Wie es gelingen kann, von Gott zu reden
Am Donnerstag, dem 28. Mai, durften wir in der 5. und 6. Stunde einen besonderen Gast an der Ziehenschule willkommen heißen: Herrn Michael Roth, Professor für Systematische Theologie und Sozialethik der Johannes Gutenberg-Universität Mainz sowie Dekan der dortigen Evangelisch-Theologischen Fakultät. Herzlich begrüßt wurde er zu Beginn der Veranstaltung von Frau Marie-Luise Engelhardt aus der Schulleitung.
Im Zentrum der Doppelstunde stand die Frage, wie das Reden von Gott gelingen kann – ein Thema mit ökumenischer Verbindungswirkung. Prof. Roth nahm dabei den Glauben als Ausgangspunkt: Glaube bedeute, die Welt anders zu sehen als etwa aus einer atheistischen Perspektive. Die Existenz Gottes sei in einem solchen Reden bereits mitgedacht. Es gehe ihm daher nicht um ein abstraktes Reden von oder gar über Gott, sondern um eine reflektierte Weise des Sprechens, die im gelebten Glauben verankert ist.

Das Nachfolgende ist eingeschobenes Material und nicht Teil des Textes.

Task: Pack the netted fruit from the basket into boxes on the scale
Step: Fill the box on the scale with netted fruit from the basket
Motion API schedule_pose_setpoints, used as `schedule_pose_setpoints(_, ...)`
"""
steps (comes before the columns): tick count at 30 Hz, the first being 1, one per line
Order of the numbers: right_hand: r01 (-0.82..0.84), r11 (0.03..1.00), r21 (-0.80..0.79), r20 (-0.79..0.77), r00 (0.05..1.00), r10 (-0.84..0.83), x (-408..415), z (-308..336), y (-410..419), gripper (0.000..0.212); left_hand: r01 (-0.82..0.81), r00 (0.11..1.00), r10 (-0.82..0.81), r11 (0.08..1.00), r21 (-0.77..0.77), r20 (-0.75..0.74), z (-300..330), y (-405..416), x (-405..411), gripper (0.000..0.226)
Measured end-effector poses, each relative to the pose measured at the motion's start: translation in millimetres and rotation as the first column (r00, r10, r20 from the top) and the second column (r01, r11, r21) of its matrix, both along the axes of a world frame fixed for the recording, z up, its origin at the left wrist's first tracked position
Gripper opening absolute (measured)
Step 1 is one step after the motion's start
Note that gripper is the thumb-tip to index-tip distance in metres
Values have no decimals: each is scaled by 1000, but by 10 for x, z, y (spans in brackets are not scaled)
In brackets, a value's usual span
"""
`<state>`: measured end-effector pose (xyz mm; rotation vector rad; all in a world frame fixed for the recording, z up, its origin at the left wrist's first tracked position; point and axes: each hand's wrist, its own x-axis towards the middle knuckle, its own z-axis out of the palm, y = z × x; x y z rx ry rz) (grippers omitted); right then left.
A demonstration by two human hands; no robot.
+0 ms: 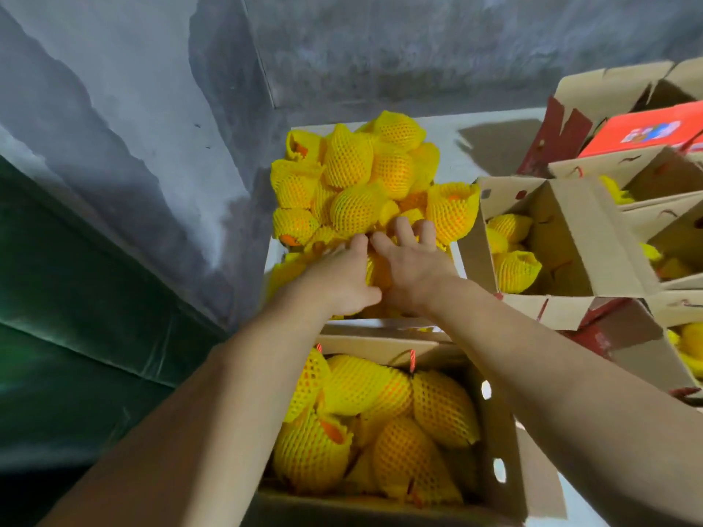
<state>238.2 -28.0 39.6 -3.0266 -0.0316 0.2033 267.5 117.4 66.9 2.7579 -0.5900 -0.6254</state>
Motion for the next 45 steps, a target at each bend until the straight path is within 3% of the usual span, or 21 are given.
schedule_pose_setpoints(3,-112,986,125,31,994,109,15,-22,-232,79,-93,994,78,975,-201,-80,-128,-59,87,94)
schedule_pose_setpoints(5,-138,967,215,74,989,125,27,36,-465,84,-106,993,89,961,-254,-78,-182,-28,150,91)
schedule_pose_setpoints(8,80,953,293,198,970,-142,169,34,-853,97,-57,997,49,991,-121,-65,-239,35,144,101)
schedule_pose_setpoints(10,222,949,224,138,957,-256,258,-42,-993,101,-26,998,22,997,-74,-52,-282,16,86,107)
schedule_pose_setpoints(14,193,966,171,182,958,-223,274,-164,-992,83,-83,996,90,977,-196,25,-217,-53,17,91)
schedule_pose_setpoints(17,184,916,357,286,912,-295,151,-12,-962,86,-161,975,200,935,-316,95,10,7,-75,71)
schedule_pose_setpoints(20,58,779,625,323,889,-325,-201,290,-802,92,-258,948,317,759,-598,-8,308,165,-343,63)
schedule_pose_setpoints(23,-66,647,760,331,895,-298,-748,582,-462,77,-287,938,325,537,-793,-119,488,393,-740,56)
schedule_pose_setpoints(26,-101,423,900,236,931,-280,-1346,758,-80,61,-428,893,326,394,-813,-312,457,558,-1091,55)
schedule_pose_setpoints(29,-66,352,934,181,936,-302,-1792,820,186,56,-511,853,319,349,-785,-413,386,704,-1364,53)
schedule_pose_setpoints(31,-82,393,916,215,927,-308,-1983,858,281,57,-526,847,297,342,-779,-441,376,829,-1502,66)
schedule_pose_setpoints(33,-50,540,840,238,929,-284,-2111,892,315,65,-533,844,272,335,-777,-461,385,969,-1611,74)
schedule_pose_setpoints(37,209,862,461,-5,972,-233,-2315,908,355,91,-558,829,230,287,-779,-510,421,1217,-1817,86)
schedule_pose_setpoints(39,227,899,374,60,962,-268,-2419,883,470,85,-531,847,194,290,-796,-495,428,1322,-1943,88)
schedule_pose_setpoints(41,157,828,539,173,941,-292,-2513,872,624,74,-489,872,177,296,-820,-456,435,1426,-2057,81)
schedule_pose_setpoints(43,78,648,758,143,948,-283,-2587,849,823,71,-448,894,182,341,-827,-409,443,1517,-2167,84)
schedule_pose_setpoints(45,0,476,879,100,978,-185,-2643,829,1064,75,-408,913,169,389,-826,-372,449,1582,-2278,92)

Im Hintergrund seiner Überlegungen steht der Ansatz des Zürcher Theologen und Religionsphilosophen Ingolf U. Dalferth, der (ebenfalls) Gott als sogenanntes „Indexwort“ verstanden wissen will.
Die Veranstaltung war geprägt von geistreichem Austausch: Immer wieder bezog Prof. Roth die Schülerinnen und Schüler aktiv ein, die die Gelegenheit nutzten, ihre eigenen Perspektiven einzubringen.